Overview of data loading¶
This topic provides an overview of the main options available to load data into Snowflake.
To easily and accurately measure the ingestion latency of your data pipelines, use row timestamps. For more information, see Use row timestamps to measure latency in your pipelines.
Supported file locations¶
Snowflake refers to the location of data files in cloud storage as a stage. The COPY INTO <table> command used for both bulk and continuous data loads (Snowpipe) supports cloud storage accounts managed by your business entity (external stages) as well as cloud storage contained in your Snowflake account (internal stages).
External stages¶
Loading data from any of the following cloud storage services is supported regardless of the cloud platform that hosts your Snowflake account:
Amazon S3
Google Cloud Storage
Microsoft Azure
You cannot access data held in archival cloud storage classes that requires restoration before it can be retrieved. These archival storage classes include, for example, the Amazon S3 Glacier Flexible Retrieval or Glacier Deep Archive storage class, or Microsoft Azure Archive Storage.
Upload (i.e. stage) files to your cloud storage account using the tools provided by the cloud storage service.
A named external stage is a database object created in a schema. This object stores the URL to files in cloud storage, the settings used to access the cloud storage account, and convenience settings such as the options that describe the format of staged files. Create stages using the CREATE STAGE command.
Note
Some data transfer billing charges may apply when loading data from files in a cloud storage service in a different region or cloud platform from your Snowflake account. For more information, see Understanding data transfer cost.
Internal stages¶
Snowflake maintains the following stage types in your account:
- User:
A user stage is allocated to each user for storing files. This stage type is designed to store files that are staged and managed by a single user but can be loaded into multiple tables. User stages cannot be altered or dropped.
- Table:
A table stage is available for each table created in Snowflake.
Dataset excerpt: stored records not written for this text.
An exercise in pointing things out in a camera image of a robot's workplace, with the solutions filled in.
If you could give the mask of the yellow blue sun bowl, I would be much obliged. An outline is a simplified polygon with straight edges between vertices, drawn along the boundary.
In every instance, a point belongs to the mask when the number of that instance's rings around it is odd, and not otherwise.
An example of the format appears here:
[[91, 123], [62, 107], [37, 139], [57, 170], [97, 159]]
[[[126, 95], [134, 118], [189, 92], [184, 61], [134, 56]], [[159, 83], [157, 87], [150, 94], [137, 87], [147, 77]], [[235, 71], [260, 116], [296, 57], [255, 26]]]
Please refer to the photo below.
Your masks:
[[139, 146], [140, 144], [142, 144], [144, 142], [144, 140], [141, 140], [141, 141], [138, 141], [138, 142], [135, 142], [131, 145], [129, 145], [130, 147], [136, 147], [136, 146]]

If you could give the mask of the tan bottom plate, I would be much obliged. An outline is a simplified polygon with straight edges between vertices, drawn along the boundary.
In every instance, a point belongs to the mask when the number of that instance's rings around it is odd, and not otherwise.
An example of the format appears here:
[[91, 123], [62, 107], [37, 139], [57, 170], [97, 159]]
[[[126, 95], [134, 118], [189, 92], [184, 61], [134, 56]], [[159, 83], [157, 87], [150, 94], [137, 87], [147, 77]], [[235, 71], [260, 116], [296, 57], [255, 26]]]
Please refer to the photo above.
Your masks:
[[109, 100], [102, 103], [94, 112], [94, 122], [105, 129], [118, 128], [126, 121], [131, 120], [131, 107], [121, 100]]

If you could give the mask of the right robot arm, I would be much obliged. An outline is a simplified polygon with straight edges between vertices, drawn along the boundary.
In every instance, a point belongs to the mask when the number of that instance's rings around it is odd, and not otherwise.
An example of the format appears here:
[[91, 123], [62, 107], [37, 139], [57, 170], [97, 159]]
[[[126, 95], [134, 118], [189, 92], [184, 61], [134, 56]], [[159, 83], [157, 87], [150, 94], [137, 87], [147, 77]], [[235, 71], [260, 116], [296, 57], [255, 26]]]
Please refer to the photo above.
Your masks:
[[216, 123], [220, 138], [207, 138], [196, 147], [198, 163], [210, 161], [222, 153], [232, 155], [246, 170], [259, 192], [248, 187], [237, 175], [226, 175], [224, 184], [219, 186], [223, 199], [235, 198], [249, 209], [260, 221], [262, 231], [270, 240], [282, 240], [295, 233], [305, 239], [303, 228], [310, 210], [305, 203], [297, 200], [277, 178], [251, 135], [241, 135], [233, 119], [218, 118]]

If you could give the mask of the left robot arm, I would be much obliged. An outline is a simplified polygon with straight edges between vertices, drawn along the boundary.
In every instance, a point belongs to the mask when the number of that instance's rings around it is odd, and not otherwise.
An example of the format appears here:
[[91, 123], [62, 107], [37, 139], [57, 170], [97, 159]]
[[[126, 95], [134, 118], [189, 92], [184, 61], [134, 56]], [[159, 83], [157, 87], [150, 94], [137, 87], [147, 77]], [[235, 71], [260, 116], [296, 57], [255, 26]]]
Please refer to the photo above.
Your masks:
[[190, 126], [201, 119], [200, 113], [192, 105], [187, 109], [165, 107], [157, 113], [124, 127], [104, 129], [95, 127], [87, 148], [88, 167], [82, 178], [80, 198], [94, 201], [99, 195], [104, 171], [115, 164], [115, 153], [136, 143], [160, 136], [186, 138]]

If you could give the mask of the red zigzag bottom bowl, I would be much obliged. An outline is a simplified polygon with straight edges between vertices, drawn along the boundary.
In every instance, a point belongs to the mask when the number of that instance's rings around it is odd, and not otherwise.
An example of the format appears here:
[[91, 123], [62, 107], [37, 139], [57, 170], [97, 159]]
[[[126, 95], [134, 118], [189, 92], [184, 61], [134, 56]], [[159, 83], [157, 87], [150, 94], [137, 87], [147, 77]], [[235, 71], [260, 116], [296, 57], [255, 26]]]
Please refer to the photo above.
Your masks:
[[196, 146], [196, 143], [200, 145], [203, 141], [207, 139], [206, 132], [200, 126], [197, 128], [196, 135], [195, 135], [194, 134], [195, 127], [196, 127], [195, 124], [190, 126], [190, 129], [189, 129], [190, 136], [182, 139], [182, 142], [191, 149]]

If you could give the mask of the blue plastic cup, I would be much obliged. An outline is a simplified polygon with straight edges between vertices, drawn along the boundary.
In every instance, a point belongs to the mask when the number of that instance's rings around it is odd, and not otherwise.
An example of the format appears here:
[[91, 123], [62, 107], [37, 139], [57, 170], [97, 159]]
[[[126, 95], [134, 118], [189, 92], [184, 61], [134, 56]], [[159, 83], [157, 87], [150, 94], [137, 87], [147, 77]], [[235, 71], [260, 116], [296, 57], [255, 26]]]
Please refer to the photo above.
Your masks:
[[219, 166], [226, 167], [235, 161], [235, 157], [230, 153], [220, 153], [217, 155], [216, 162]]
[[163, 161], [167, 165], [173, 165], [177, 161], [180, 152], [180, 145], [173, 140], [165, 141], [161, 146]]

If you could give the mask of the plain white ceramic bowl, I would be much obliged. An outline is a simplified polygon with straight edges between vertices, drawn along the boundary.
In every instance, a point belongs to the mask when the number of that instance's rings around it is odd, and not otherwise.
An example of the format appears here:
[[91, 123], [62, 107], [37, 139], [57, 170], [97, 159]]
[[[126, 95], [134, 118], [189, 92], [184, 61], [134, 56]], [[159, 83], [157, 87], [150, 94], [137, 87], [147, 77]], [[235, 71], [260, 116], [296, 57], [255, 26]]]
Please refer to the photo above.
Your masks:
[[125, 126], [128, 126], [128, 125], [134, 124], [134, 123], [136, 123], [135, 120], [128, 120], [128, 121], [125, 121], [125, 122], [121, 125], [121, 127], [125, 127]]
This stage type is designed to store files that are staged and managed by one or more users but only loaded into a single table. Table stages cannot be altered or dropped.
Note that a table stage is not a separate database object; rather, it is an implicit stage tied to the table itself. A table stage has no grantable privileges of its own. To stage files to a table stage, list the files, query them on the stage, or drop them, you must be the table owner (have the role with the OWNERSHIP privilege on the table).
- Named:
A named internal stage is a database object created in a schema. This stage type can store files that are staged and managed by one or more users and loaded into one or more tables. Because named stages are database objects, the ability to create, modify, use, or drop them can be controlled using security access control privileges. Create stages using the CREATE STAGE command.
Upload files to any of the internal stage types from your local file system using the PUT command.
Bulk vs continuous loading¶
Snowflake provides the following main solutions for data loading. The best solution may depend upon the volume of data to load and the frequency of loading.
Bulk loading using the COPY command¶
This option enables loading batches of data from files already available in cloud storage, or copying (i.e. staging) data files from a local machine to an internal (i.e. Snowflake) cloud storage location before loading the data into tables using the COPY command.
Compute resources¶
Bulk loading relies on user-provided virtual warehouses, which are specified in the COPY statement. Users are required to size the warehouse appropriately to accommodate expected loads.
Simple transformations during a load¶
Snowflake supports transforming data while loading it into a table using the COPY command. Options include:
Column reordering
Column omission
Casts
Truncating text strings that exceed the target column length
There is no requirement for your data files to have the same number and ordering of columns as your target table.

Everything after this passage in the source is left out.